Aux termes de l'article 1154 ancien du code civil, en sa rédaction applicable au présent litige, les intérêts échus des capitaux peuvent produire des intérêts, ou par une demande judiciaire, ou par une convention spéciale, pourvu que, soit dans la demande, soit dans la convention, il s'agisse d'intérêts dus au moins pour une année entière.
Eu égard à la demande présentée par le Crédit agricole, il convient de confirmer le jugement entrepris en ce qu'il a ordonné l'application de l'anatocisme.
Sur l'article 700 et les dépens :
L'équité et la prise en considération de l'issue du litige commandent de faire application des dispositions de l'article 700 du code de procédure civile et de condamner M. [X], qui succombe en l'intégralité de ses prétentions, à verser au Crédit agricole la somme de 3.000 euros au titre des frais qu'il aurait exposés en cause d'appel et qui ne seraient pas compris dans les dépens.

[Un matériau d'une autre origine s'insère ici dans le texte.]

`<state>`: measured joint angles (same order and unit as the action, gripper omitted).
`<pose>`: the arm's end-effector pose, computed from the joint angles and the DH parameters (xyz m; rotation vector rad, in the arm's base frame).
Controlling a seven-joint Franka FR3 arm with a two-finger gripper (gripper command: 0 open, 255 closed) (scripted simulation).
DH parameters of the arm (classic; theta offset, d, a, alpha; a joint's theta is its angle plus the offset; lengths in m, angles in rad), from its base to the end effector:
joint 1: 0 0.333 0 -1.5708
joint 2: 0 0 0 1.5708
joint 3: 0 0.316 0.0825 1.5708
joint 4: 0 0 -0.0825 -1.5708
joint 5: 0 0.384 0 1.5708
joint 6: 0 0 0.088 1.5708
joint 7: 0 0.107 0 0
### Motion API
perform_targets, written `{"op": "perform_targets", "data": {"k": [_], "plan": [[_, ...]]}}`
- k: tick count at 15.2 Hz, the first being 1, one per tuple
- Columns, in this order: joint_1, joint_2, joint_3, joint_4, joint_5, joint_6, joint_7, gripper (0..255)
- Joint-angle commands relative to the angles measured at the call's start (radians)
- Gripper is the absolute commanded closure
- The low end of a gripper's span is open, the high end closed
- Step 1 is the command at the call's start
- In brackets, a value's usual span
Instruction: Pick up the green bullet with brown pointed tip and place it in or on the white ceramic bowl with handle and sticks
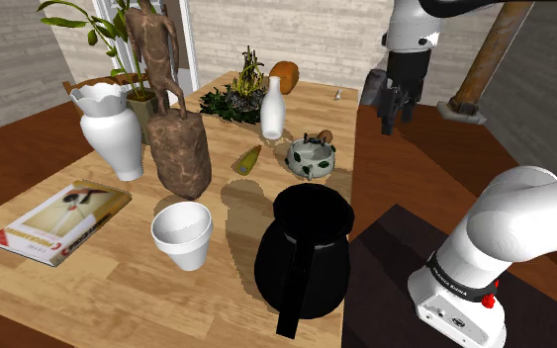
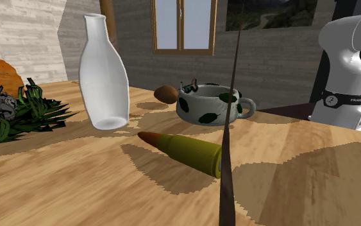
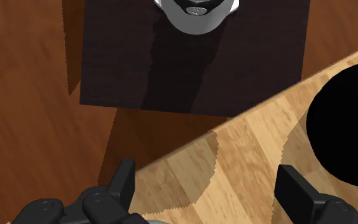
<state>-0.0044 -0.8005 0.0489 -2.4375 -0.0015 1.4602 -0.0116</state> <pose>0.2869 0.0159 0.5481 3.0908 0.0589 -0.2744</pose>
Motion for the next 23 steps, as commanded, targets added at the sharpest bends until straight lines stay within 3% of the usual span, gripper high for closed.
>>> {"op": "perform_targets", "data": {"k": [1,12,23], "plan": [[0.0,0.0,0.0,0.0,0.0,0.0,0.0,0],[-0.046,0.357,0.164,0.093,0.134,0.275,0.388,0],[-0.083,0.782,0.239,0.343,0.115,0.473,0.751,0]]}}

Aux termes de l'article 696 du code de procédure civile, la partie perdante est condamnée aux dépens à moins que le juge, par décision motivée, n'en mette la totalité ou une fraction à la charge de l'autre partie. M. [X], partie succombante, devra supporter la charge des dépens de l'instance d'appel.
Le jugement entrepris sera enfin confirmé de ces chefs.
PAR CES MOTIFS
La Cour,
CONFIRME le jugement rendu le 11 janvier 2024 par le tribunal judiciaire de Bourges en l'intégralité de ses dispositions ;
Et y ajoutant,
DEBOUTE M. [S] [X] de sa demande indemnitaire fondée sur le manquement de la banque à son devoir d'information ;
CONDAMNE M. [S] [X] à verser à la Caisse régionale de Crédit agricole mutuel de Normandie la somme de 3.000 euros en application des dispositions de l'article 700 du code de procédure civile ;
REJETTE toutes autres demandes, plus amples ou contraires ;
CONDAMNE M. [S] [X] aux entiers dépens de l'instance d'appel.
L'arrêt a été signé par O. CLEMENT, Président, et par S. MAGIS, Greffier, auquel la minute de la décision a été remise par le magistrat signataire.